We can test all XMTP bindings using three main applications. We use xmtp.chat to test the Browser SDK’s Wasm binding in actual web environments. We use Convos to test the React Native SDK, which uses both Swift and Kotlin FFI bindings for mobile devices. We use agents to test the Node SDK’s Napi binding for server functions. This testing method checks the entire protocol across all binding types, making sure different clients work together, messages are saved, and users have the same experience across the XMTP system.

Testing details

Multi-region testing nodes (us-east, us-west , asia, europe )
30-minute automated test execution intervals
Comprehensive data aggregation in datadog
Testing directly on top of SDKs for real-world scenarios
dev and production network covered
Automated testing for web app xmtp.chat
Manual testing for react native app
Human & agents testing for real-world simulations

TLDR: Metrics

Core SDK Performance: Direct message creation (<300ms), group operations (<200-500ms)
Network Performance: Server call (<100ms), TLS handshake (<100ms), total processing (<300ms)
Group Scaling: Supports up to 300 members efficiently (create: 9s, operations: <350ms)
Regional Performance: US/Europe optimal, Asia/South America higher latency (+46-160%)
Message Reliability: 100% delivery rate (target: 99.9%), perfect ordering
Environments: Production consistently outperforms Dev network by 5-9%

Operation performance

Core SDK Operations Performance

Operation	Description	Avg (ms)	Target	Status
clientCreate	Creating a client	254-306	<350ms	On Target
inboxState	Checking inbox state	300	<350ms	On Target
createDM	Creating a direct message conversation	200-250	<350ms	On Target
sendGM	Sending a group message	123-160	<200ms	On Target
receiveGM	Receiving a group message	90-140	<200ms	On Target
createGroup	Creating a group	254-306	<350ms	On Target
createGroupByIdentifiers	Creating a group by address	254-306	<350ms	On Target
syncGroup	Syncing group state	78-89	<200ms	On Target
updateGroupName	Updating group metadata	105-160	<200ms	On Target
removeMembers	Removing participants from a group	110-168	<250ms	On Target
sendGroupMessage	Sending a group message	100-127	<200ms	On Target
receiveGroupMessage	Processing group message streams	119-127	<200ms	On Target

Note: Based on data from 79 measured operations in the us-east region and production network.
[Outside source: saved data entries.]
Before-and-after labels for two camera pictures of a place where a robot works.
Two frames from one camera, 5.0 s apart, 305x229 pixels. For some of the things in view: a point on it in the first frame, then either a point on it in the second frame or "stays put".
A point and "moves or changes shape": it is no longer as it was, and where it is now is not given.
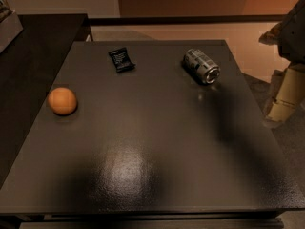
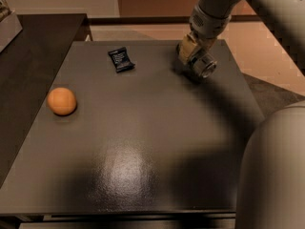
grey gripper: [294, 35] → [208, 26]
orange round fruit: [62, 100] stays put
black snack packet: [121, 60] stays put
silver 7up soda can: [197, 64] moves or changes shape
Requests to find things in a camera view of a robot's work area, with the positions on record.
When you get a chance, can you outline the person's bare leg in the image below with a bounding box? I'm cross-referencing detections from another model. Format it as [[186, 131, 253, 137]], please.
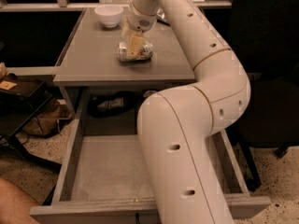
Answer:
[[0, 178, 40, 224]]

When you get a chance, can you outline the grey cabinet desk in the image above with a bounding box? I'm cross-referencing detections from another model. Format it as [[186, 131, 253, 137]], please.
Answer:
[[54, 8, 194, 135]]

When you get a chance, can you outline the open grey top drawer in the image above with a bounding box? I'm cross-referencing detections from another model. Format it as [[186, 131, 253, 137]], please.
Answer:
[[29, 119, 271, 224]]

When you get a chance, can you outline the white bowl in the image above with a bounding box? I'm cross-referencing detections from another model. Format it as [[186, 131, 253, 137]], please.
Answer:
[[94, 4, 123, 28]]

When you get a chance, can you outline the silver crushed can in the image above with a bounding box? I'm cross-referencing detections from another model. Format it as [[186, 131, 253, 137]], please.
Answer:
[[156, 8, 169, 25]]

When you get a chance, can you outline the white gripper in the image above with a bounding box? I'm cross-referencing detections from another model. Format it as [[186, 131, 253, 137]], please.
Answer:
[[121, 12, 156, 58]]

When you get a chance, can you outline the dark tape roll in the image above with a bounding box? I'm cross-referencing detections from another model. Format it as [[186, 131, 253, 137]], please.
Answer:
[[143, 90, 157, 99]]

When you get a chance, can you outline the black side table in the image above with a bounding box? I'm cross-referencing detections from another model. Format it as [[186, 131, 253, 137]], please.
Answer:
[[0, 74, 61, 172]]

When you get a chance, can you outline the black drawer handle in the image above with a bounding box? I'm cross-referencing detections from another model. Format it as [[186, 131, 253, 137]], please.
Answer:
[[135, 213, 141, 224]]

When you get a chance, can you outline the brown bag on floor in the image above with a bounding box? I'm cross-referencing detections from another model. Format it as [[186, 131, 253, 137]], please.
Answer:
[[22, 98, 71, 137]]

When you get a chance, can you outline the black coiled cable bundle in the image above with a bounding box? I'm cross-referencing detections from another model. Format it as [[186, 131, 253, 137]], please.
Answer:
[[87, 91, 138, 119]]

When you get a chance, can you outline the green white 7up can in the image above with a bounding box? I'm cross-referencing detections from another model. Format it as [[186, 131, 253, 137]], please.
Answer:
[[118, 41, 153, 63]]

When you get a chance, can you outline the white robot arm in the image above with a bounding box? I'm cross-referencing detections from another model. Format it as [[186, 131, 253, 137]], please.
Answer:
[[123, 0, 250, 224]]

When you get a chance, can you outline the black office chair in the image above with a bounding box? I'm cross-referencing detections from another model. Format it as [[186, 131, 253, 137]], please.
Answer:
[[227, 0, 299, 190]]

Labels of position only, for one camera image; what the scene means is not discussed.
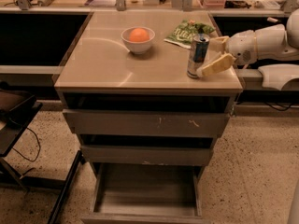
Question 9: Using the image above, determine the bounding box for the grey drawer cabinet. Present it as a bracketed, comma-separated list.
[53, 10, 244, 224]

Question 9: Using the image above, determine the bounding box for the white ceramic bowl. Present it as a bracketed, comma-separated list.
[121, 26, 155, 54]

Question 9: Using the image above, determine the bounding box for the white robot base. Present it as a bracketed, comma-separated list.
[258, 63, 299, 91]

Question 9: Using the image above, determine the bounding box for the black cable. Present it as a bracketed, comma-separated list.
[6, 117, 42, 163]

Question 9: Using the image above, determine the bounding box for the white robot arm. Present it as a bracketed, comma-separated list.
[196, 9, 299, 77]

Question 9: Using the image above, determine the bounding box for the green chip bag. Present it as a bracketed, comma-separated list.
[164, 20, 215, 49]

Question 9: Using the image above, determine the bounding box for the grey drawer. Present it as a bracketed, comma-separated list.
[81, 163, 211, 224]
[81, 145, 213, 166]
[63, 109, 229, 137]

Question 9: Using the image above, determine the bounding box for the top grey drawer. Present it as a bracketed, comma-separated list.
[63, 109, 229, 137]

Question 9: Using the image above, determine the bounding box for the red bull can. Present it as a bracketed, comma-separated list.
[187, 33, 210, 78]

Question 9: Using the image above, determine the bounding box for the middle grey drawer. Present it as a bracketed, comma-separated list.
[81, 145, 213, 166]

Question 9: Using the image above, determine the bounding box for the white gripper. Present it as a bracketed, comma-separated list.
[196, 30, 257, 77]

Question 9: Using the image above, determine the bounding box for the bottom grey drawer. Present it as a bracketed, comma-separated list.
[81, 163, 211, 224]

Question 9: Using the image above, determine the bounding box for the orange fruit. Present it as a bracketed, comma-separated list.
[129, 28, 150, 42]

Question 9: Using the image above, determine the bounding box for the black side cart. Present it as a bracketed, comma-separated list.
[0, 81, 85, 224]

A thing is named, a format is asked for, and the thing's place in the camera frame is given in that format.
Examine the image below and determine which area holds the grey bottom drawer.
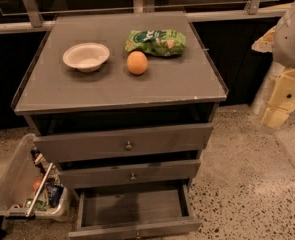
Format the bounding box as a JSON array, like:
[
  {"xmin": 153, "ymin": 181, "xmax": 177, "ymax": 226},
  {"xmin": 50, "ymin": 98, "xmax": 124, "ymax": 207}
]
[{"xmin": 69, "ymin": 180, "xmax": 200, "ymax": 240}]

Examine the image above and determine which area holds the grey drawer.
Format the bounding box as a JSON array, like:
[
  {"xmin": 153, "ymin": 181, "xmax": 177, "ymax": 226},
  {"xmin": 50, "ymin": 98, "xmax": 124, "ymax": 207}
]
[
  {"xmin": 59, "ymin": 151, "xmax": 200, "ymax": 189},
  {"xmin": 69, "ymin": 180, "xmax": 200, "ymax": 240},
  {"xmin": 34, "ymin": 102, "xmax": 215, "ymax": 168}
]

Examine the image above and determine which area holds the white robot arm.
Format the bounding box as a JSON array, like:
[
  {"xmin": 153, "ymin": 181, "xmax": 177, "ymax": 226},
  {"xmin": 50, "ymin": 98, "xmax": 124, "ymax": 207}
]
[{"xmin": 261, "ymin": 1, "xmax": 295, "ymax": 128}]

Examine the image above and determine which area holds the grey drawer cabinet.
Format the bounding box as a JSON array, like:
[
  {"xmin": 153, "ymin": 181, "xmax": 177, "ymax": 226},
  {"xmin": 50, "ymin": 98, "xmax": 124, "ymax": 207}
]
[{"xmin": 11, "ymin": 11, "xmax": 229, "ymax": 192}]

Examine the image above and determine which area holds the grey middle drawer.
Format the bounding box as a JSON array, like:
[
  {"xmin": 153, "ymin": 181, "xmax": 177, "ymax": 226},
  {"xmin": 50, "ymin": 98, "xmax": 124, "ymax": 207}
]
[{"xmin": 59, "ymin": 151, "xmax": 200, "ymax": 189}]

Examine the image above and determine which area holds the grey top drawer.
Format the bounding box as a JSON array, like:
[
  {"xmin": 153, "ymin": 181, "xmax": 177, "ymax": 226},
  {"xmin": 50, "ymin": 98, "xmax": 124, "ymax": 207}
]
[{"xmin": 34, "ymin": 102, "xmax": 215, "ymax": 168}]

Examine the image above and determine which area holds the white diagonal support pole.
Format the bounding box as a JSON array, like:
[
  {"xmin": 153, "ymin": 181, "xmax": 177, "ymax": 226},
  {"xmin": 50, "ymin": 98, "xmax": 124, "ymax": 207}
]
[{"xmin": 250, "ymin": 62, "xmax": 284, "ymax": 117}]

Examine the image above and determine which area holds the green chip bag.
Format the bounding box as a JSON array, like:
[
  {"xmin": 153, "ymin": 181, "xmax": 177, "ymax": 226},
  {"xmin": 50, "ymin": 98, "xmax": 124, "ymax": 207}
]
[{"xmin": 125, "ymin": 29, "xmax": 186, "ymax": 57}]

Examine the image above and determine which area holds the orange fruit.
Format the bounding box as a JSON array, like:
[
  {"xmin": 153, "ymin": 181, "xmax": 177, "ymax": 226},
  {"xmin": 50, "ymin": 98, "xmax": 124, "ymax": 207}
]
[{"xmin": 127, "ymin": 51, "xmax": 148, "ymax": 75}]

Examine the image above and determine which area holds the white paper bowl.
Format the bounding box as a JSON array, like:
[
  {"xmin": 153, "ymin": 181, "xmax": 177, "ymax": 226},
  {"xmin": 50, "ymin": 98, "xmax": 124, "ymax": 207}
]
[{"xmin": 63, "ymin": 43, "xmax": 110, "ymax": 73}]

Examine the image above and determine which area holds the clear plastic storage bin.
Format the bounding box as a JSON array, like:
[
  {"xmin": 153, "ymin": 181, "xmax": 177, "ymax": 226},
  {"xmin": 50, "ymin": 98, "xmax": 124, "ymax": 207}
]
[{"xmin": 0, "ymin": 134, "xmax": 71, "ymax": 222}]

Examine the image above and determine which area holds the metal railing with glass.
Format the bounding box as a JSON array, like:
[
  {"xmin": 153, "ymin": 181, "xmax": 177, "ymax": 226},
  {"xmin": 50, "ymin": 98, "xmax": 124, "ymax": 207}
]
[{"xmin": 0, "ymin": 0, "xmax": 294, "ymax": 34}]

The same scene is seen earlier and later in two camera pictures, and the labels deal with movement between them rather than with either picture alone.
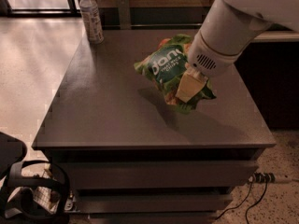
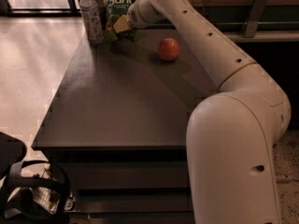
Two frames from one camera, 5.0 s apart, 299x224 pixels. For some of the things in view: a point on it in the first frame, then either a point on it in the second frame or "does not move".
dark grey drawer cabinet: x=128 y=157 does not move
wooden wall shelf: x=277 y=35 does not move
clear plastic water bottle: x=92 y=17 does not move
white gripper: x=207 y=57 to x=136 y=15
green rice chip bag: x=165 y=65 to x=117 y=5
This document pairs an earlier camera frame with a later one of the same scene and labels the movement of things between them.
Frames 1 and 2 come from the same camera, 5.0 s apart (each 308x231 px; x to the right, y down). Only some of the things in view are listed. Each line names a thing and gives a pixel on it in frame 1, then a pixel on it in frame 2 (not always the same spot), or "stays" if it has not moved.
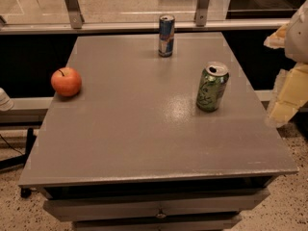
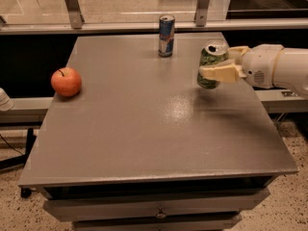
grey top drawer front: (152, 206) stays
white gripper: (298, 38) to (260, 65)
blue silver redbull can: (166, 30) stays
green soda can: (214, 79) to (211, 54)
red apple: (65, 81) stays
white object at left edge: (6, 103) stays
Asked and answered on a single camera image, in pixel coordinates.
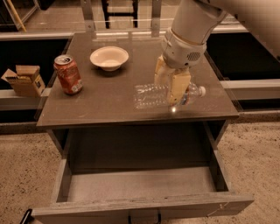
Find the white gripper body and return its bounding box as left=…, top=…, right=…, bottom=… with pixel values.
left=162, top=28, right=207, bottom=69

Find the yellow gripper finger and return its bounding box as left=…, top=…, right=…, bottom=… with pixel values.
left=154, top=56, right=175, bottom=88
left=167, top=69, right=191, bottom=105

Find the clear plastic water bottle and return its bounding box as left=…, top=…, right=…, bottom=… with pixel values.
left=134, top=83, right=207, bottom=110

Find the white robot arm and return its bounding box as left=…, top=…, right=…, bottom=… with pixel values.
left=155, top=0, right=280, bottom=106

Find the grey cabinet counter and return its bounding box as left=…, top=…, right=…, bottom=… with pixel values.
left=38, top=33, right=238, bottom=153

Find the grey open drawer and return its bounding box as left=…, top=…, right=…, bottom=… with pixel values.
left=32, top=148, right=254, bottom=224

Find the white paper bowl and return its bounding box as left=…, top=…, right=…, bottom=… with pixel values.
left=90, top=46, right=129, bottom=72

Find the red soda can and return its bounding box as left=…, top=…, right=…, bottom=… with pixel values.
left=53, top=54, right=82, bottom=95

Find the open cardboard box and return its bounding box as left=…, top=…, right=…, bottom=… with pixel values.
left=1, top=65, right=46, bottom=97

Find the dark chair frame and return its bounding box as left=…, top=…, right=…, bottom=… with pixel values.
left=101, top=0, right=139, bottom=29

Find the black drawer handle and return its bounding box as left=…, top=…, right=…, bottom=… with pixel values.
left=128, top=209, right=162, bottom=224

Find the wooden broom handle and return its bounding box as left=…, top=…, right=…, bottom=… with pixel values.
left=6, top=0, right=27, bottom=32

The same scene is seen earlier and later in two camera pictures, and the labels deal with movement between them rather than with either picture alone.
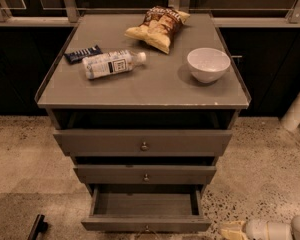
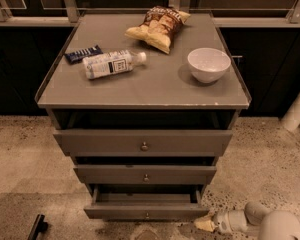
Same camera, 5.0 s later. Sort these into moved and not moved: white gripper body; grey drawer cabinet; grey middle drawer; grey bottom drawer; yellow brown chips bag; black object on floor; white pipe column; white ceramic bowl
Moved: white gripper body; grey bottom drawer
Not moved: black object on floor; grey drawer cabinet; grey middle drawer; white ceramic bowl; white pipe column; yellow brown chips bag
Group Operations Performance by Size

Size	Create(ms)	Send(ms)	Sync(ms)	Update(ms)	Remove(ms)	Target(Create)	Status
50	1130	71	61	81	140	<1300ms	On Target
100	1278	67	66	91	182	<1400ms	On Target
150	1902	72	85	104	183	<2000ms	On Target
200	2897	73	103	139	211	<3000ms	On Target
250	3255	76	120	164	234	<3500ms	On Target
300	5089	81	321	255	309	<5500ms	On Target
350	5966	89	432	355	409	<6000ms	Performance Concern
400	6542	89	432	355	409	<7000ms	Performance Concern
450	-	-	-	-	-	-	Severe impact

Note: Performance increases significantly beyond 350 members, with 400 members representing a hard limit on the protocol.

Networks performance

Network performance

Performance Metric	Current Performance	Target	Status
DNS Lookup	50.3ms avg	<100ms	On Target
TCP Connection	105.6ms avg	<200ms	On Target
TLS Handshake	238.9ms avg	<300ms	On Target
Processing	30ms avg	<100ms	On Target
Server Call	238.9ms avg	<300ms	On Target

Note: Performance metrics based on us-east testing on production network.

Regional Network Performance

Region	Server Call (ms)	TLS (ms)	~ us-east	Status
us-east	276.6	87.2	Baseline	On Target
us-west	229.3	111.1	-15.6%	On Target
europe	178.5	111.4	-33.2%	On Target
asia	411.0	103.7	+46.5%	Performance Concern
south-america	754.6	573.1	+160.3%	Performance Concern

Note: Baseline is us-east region and production network.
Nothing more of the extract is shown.